Rationale:
Cryptococcal infection has been documented in immunocompromised patients. AIDS and renal transplant recipients account for majority of the cases. Most cases present with central nervous system or disseminated disease, with only few presenting soft tissue, bone, and joint manifestations.
Patient concerns:
We present a case of soft tissue mass in a 66-year-old female renal transplant recipient and that of arthritis in a 64-year-old immunocompetent man who presented pseudogout arthropathy. Chest radiographies of both cases were negative. Biopsy revealed cryptococcal organisms.
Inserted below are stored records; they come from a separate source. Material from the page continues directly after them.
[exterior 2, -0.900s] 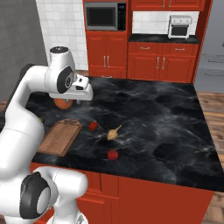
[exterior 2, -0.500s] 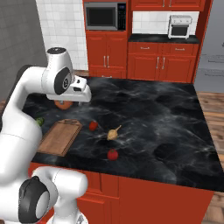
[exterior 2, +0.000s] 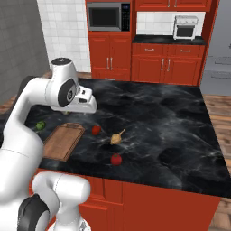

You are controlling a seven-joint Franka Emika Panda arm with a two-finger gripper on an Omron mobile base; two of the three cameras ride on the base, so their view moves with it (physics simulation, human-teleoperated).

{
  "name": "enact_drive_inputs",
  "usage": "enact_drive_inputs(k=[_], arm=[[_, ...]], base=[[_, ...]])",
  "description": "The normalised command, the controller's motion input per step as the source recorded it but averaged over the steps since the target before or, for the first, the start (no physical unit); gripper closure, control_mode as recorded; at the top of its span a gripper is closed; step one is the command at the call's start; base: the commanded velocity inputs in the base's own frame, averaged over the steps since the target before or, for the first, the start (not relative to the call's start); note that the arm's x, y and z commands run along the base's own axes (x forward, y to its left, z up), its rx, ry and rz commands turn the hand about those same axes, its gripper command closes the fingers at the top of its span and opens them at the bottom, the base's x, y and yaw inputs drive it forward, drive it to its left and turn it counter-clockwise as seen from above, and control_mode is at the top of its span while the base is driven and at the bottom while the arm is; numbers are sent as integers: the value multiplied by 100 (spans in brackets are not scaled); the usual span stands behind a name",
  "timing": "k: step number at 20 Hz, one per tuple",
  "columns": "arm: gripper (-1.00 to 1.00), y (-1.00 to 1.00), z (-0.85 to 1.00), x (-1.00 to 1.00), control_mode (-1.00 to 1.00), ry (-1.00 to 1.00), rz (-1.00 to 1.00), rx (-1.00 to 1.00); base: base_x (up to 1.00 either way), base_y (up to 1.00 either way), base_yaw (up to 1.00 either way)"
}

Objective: Place the avocado, onion, tomato, and bell pepper on the cutting board.

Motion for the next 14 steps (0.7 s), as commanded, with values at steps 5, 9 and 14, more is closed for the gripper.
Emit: enact_drive_inputs(k=[5, 9, 14], arm=[[-100, -5, -1, 0, -100, -1, 8, 0], [-100, -5, 0, 0, -100, -3, 9, -4], [-100, -26, -3, -3, -100, -1, 1, -13]], base=[[0, 0, 0], [0, 0, 0], [0, 0, 0]])
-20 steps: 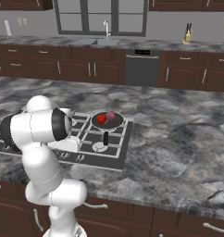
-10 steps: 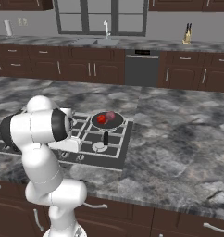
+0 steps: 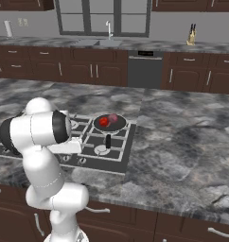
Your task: Place the pan on the rear right burner on the stove. Then place the tomato and the onion in the pan and turn on the rear right burner.
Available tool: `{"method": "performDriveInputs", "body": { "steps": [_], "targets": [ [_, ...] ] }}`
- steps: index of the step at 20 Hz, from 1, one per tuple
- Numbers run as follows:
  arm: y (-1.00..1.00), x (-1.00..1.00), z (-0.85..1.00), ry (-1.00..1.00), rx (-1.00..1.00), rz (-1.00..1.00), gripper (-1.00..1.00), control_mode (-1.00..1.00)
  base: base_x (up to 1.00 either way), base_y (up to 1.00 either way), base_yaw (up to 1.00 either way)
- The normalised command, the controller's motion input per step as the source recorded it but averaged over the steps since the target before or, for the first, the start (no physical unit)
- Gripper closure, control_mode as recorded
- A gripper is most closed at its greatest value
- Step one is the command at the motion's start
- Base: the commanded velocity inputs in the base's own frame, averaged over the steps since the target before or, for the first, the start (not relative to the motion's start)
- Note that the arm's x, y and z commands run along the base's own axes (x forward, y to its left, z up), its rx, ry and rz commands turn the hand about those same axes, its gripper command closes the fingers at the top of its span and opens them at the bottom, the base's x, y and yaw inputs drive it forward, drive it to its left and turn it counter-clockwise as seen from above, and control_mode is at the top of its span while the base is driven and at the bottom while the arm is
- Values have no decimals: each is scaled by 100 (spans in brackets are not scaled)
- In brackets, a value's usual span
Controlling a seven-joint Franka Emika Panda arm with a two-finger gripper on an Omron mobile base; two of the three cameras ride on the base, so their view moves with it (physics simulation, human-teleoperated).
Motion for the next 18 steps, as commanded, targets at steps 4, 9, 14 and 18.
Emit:
{"method": "performDriveInputs", "body": {
  "steps": [4, 9, 14, 18],
  "targets": [
    [-10, 0, -12, 0, 0, 39, 100, -100, 0, 0, 0],
    [-10, 0, -14, 0, 0, 40, 100, -100, 0, 0, 0],
    [-9, 0, -9, 3, 0, 38, 100, -100, 0, 0, 0],
    [-1, 0, -7, 2, 0, 28, 100, -100, 0, 0, 0]
  ]
}}
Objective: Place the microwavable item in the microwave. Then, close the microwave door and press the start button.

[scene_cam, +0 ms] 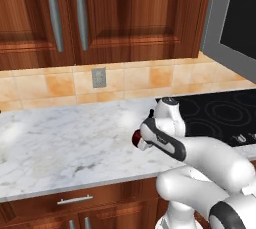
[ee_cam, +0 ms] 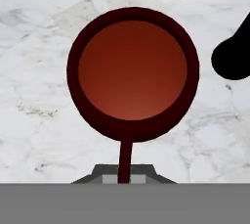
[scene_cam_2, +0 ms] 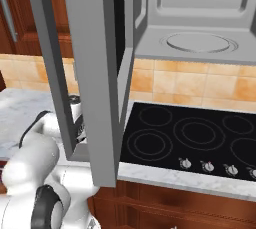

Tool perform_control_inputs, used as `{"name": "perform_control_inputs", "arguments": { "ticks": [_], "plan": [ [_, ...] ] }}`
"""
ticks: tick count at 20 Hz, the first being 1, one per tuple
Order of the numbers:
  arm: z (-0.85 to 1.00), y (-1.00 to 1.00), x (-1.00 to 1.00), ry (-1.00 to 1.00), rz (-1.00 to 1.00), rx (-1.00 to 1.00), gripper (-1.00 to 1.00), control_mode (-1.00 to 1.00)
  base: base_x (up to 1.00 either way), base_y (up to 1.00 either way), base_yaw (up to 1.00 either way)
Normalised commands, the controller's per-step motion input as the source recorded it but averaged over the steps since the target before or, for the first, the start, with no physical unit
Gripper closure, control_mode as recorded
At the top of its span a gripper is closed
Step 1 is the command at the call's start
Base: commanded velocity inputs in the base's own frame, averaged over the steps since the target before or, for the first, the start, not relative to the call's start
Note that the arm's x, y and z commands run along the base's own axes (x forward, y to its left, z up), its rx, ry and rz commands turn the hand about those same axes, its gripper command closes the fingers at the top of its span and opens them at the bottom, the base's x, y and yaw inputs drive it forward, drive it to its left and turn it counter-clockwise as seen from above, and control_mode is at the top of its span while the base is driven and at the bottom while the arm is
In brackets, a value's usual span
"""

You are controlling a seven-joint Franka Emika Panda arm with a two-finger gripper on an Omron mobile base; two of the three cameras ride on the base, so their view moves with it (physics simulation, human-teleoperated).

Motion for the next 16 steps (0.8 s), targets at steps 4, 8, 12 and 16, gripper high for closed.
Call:
{"name": "perform_control_inputs", "arguments": {
  "ticks": [4, 8, 12, 16],
  "plan": [
    [0.69, 0.0, -0.44, -0.06, 0.0, 0.0, 1.0, -1.0, 0.0, 0.0, 0.0],
    [0.83, 0.05, -0.48, -0.07, 0.0, 0.0, 1.0, -1.0, 0.0, 0.0, 0.0],
    [0.86, 0.05, -0.58, -0.1, 0.0, 0.0, 1.0, -1.0, 0.0, 0.0, 0.0],
    [0.87, 0.0, -0.64, -0.09, 0.0, 0.0, 1.0, -1.0, 0.0, 0.0, 0.0]
  ]
}}
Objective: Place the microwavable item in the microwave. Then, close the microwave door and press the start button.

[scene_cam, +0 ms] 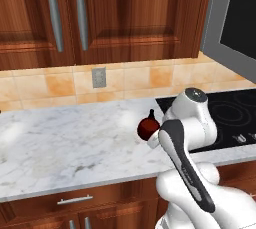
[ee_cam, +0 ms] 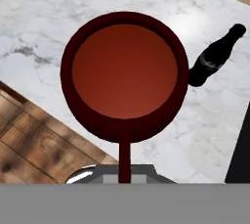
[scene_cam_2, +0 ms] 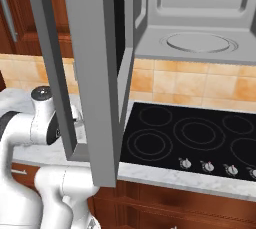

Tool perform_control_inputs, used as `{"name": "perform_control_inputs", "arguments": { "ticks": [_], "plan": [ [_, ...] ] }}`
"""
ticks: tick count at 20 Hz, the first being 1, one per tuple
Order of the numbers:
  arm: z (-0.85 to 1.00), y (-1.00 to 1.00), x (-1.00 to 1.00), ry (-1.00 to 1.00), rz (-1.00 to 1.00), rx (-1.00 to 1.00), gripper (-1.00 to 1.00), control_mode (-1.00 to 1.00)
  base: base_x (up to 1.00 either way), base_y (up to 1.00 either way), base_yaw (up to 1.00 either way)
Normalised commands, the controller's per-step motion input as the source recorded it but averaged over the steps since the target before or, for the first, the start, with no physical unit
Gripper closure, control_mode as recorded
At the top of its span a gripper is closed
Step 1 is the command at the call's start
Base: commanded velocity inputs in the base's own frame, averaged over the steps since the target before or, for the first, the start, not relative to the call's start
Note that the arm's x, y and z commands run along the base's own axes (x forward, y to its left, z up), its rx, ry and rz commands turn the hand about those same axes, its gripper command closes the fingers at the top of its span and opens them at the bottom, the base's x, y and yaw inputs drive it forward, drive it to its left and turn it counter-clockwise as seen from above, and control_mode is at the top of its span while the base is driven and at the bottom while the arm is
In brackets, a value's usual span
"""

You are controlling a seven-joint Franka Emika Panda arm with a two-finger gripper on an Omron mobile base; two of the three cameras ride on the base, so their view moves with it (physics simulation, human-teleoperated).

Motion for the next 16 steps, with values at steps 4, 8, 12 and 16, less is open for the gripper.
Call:
{"name": "perform_control_inputs", "arguments": {
  "ticks": [4, 8, 12, 16],
  "plan": [
    [0.75, 0.0, -0.63, -0.03, 0.0, 0.0, 1.0, -1.0, 0.0, 0.0, 0.0],
    [0.46, 0.0, -0.48, 0.0, 0.0, 0.0, 1.0, -1.0, 0.0, 0.0, 0.0],
    [0.02, 0.0, -0.22, 0.04, 0.0, 0.0, 1.0, -1.0, 0.0, 0.0, 0.0],
    [-0.26, 0.0, -0.05, 0.03, 0.0, 0.0, 1.0, -1.0, 0.0, 0.0, 0.0]
  ]
}}
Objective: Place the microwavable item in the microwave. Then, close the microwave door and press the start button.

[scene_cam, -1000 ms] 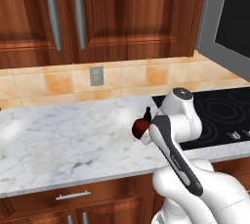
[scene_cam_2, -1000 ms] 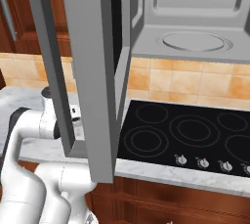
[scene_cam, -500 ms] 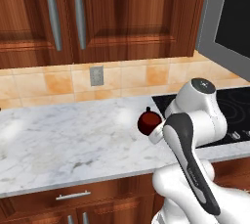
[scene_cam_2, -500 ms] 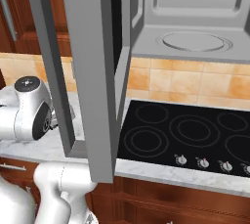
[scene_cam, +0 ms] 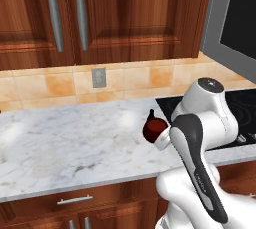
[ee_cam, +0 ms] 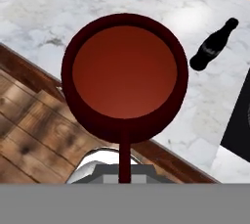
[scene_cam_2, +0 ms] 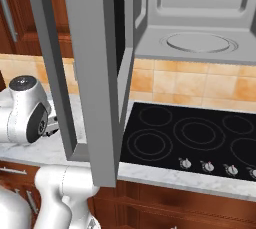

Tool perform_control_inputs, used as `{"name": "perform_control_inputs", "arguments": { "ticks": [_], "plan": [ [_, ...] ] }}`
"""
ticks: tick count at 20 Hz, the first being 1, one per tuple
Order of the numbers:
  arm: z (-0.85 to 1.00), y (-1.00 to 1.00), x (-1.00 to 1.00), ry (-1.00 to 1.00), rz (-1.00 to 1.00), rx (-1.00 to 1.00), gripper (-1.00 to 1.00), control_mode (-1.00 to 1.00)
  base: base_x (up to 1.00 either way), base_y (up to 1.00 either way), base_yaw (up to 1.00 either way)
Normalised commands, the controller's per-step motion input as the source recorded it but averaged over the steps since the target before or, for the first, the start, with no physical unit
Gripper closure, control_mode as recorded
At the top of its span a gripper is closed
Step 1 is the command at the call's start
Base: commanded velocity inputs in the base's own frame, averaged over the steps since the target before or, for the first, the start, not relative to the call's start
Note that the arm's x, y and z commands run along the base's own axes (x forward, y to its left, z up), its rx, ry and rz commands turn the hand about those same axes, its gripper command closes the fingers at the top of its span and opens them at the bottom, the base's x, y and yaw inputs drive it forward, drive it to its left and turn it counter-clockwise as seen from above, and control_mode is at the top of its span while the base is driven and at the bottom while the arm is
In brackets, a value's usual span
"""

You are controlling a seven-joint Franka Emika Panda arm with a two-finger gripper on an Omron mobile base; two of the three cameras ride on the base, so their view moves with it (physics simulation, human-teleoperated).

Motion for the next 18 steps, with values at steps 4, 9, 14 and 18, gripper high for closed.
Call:
{"name": "perform_control_inputs", "arguments": {
  "ticks": [4, 9, 14, 18],
  "plan": [
    [-0.27, 0.0, -0.28, -0.02, 0.0, 0.0, 1.0, -1.0, 0.0, 0.0, 0.0],
    [-0.1, 0.0, -0.65, -0.09, 0.0, 0.0, 1.0, 1.0, -0.2, 0.0, 0.0],
    [0.0, 0.0, 0.0, 0.0, 0.0, 0.0, 1.0, 1.0, -1.0, -0.03, -0.07],
    [0.0, 0.0, 0.0, 0.0, 0.0, 0.0, 1.0, 1.0, -1.0, -0.35, -0.11]
  ]
}}
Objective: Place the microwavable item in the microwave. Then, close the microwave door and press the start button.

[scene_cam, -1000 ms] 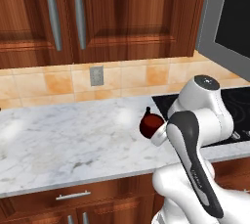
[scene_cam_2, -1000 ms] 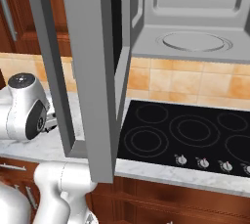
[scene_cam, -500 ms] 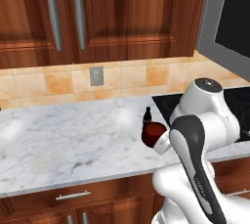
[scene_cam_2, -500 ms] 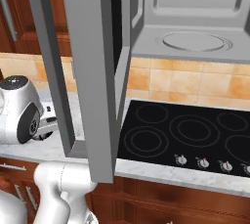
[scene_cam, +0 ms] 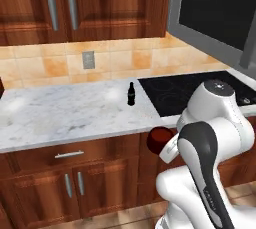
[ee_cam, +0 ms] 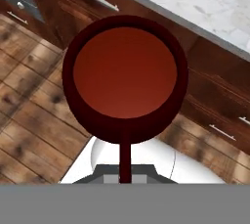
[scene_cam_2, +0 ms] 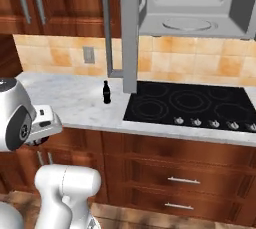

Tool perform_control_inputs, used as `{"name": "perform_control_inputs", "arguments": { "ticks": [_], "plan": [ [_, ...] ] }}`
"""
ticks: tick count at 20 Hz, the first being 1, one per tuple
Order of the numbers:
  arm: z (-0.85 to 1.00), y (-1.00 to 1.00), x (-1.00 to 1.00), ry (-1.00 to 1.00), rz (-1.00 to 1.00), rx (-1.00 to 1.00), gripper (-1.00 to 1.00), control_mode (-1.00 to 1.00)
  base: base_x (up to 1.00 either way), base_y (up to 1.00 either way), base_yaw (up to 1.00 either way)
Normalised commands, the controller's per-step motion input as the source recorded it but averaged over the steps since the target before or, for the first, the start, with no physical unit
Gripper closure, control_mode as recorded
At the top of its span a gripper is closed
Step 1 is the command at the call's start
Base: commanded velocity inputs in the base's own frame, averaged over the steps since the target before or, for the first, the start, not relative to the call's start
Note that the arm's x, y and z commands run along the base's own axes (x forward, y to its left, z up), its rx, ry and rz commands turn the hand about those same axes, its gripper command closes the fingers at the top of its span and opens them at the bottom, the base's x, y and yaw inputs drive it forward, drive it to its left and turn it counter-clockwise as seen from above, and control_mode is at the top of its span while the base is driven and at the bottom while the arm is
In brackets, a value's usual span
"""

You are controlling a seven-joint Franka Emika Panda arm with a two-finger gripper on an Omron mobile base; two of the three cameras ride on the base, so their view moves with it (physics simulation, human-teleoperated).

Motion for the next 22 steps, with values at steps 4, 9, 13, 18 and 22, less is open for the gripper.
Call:
{"name": "perform_control_inputs", "arguments": {
  "ticks": [4, 9, 13, 18, 22],
  "plan": [
    [0.0, 0.0, 0.0, 0.0, 0.0, 0.0, 1.0, 1.0, -1.0, -0.69, -0.14],
    [0.0, 0.0, 0.0, 0.0, 0.0, 0.0, 1.0, 1.0, -0.6, -0.99, -0.11],
    [0.0, 0.0, 0.0, 0.0, 0.0, 0.0, 1.0, 1.0, -0.06, -1.0, -0.02],
    [0.0, 0.0, 0.0, 0.0, 0.0, 0.0, 1.0, 1.0, 0.29, -0.82, 0.0],
    [0.0, 0.0, 0.0, 0.0, 0.0, 0.0, 1.0, 1.0, 0.76, -0.45, 0.0]
  ]
}}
Blood culture or cerebrospinal fluid sampling indicated positive results for cryptococcal antigen.
Diagnosis:
Cryptococcus neoformans
was recovered in the wound culture.
Interventions:
The patients received intravenous fluconazole and flucytosine, followed by oral fluconazole administration.
Outcomes:
Symptomatic improvements were achieved and no subsequent relapses were observed.
Lessons:
The authors experienced 2 cases of cryptococcosis with very unusual clinical presentation. Early clinical suspicion and serum cryptococcal antigen testing can help in rapid appropriate diagnosis in immunocompetent as well as immunocompromised patients even in the absence of pulmonary involvement.